» **Activity**
The full listing, copied exactly and free of pictures, is the expected reply.

» **Supplied data**
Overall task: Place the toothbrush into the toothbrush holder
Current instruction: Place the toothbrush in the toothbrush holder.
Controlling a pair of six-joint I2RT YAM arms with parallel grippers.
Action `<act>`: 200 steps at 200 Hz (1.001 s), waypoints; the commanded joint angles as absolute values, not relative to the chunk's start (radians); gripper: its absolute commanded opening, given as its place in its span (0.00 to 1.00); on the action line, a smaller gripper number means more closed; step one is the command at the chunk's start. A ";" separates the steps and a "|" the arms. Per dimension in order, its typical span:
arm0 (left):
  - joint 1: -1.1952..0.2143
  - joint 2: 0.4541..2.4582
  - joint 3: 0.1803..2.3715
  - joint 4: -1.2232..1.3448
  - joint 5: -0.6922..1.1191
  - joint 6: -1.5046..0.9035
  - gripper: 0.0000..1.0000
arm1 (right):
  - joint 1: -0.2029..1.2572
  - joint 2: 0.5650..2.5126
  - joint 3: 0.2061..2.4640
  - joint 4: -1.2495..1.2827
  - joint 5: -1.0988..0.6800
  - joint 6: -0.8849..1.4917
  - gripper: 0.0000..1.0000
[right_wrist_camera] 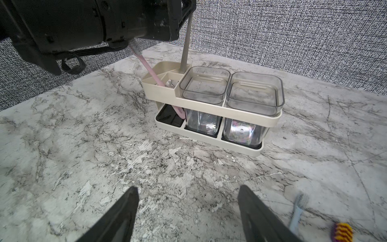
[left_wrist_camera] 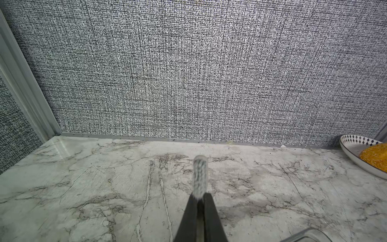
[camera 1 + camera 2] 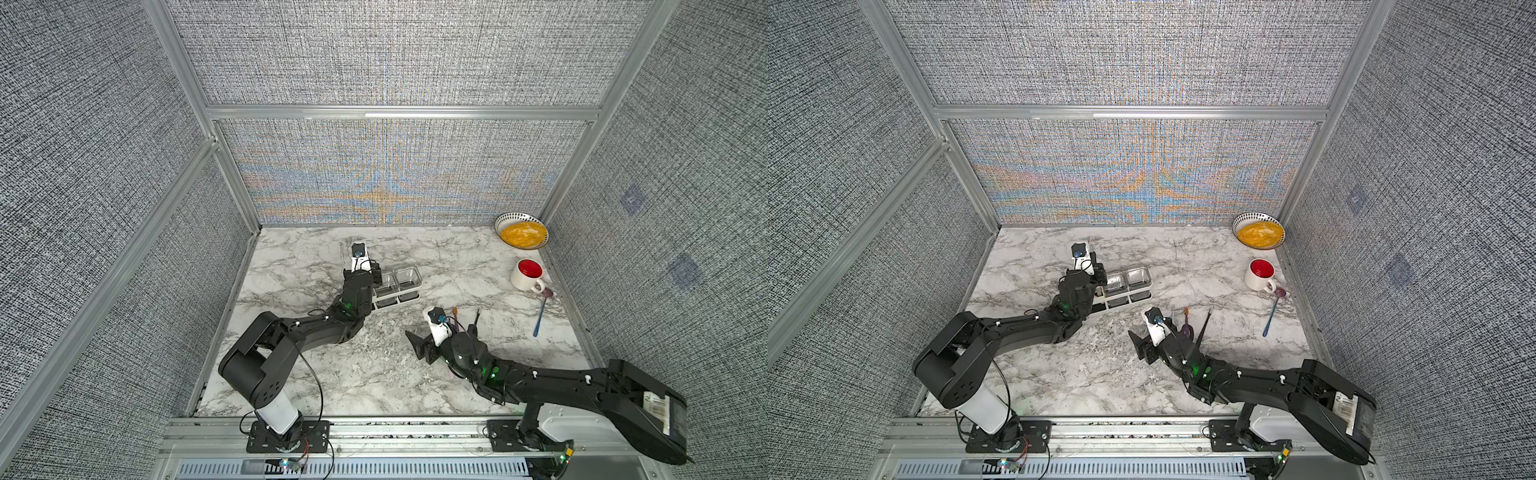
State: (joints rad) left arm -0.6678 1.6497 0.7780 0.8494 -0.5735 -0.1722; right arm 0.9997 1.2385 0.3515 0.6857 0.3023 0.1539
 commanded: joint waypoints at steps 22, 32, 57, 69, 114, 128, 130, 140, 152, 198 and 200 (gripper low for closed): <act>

» **Result for this task**
Overall task: Place the toothbrush into the toothbrush holder
Current instruction: Place the toothbrush in the toothbrush holder.
Controlling a pair of six-joint I2RT YAM arms with parallel grippers.
Action `<act>`: 200 steps at 200 Hz (1.001 s), waypoints; the commanded joint angles as absolute values, not relative to the chunk's start (radians); gripper: its absolute commanded opening, given as its place in its span (0.00 to 1.00); on the action line, a smaller gripper number means more closed; step one is the command at the chunk's start. A ";" separates the steps and a "|" the arms. Per dimension in order, its typical span:
arm0 (left):
  - joint 1: -1.1952..0.2143
  - joint 2: 0.4541..2.4582
  - joint 3: 0.1803..2.3715
  - joint 4: -1.2232..1.3448
  - joint 5: -0.6922..1.1191
  - joint 6: -1.5046..0.9035
  - gripper: 0.0000..1.0000
arm1 (right):
  - joint 1: -0.2029..1.2572
  - joint 2: 0.5650..2.5126
  - joint 3: 0.2061..2.4640
  - joint 4: -1.2495..1.2827
  - joint 5: -1.0988..0.6800
  - joint 6: -0.8849..1.4917
  - gripper: 0.0000..1.0000
[right_wrist_camera] 
[left_wrist_camera] 
[camera 1 + camera 2] 
State: (joints rad) left arm -0.6678 1.6497 0.7780 0.8494 -0.5735 -0.1722; right arm 0.9997 1.2385 0.3515 0.6857 0.3023 0.1539
 commanded: joint waypoints at steps 22, 32, 57, 69, 114, 128, 130, 140, 152, 198 and 200 (gripper low for closed): <act>

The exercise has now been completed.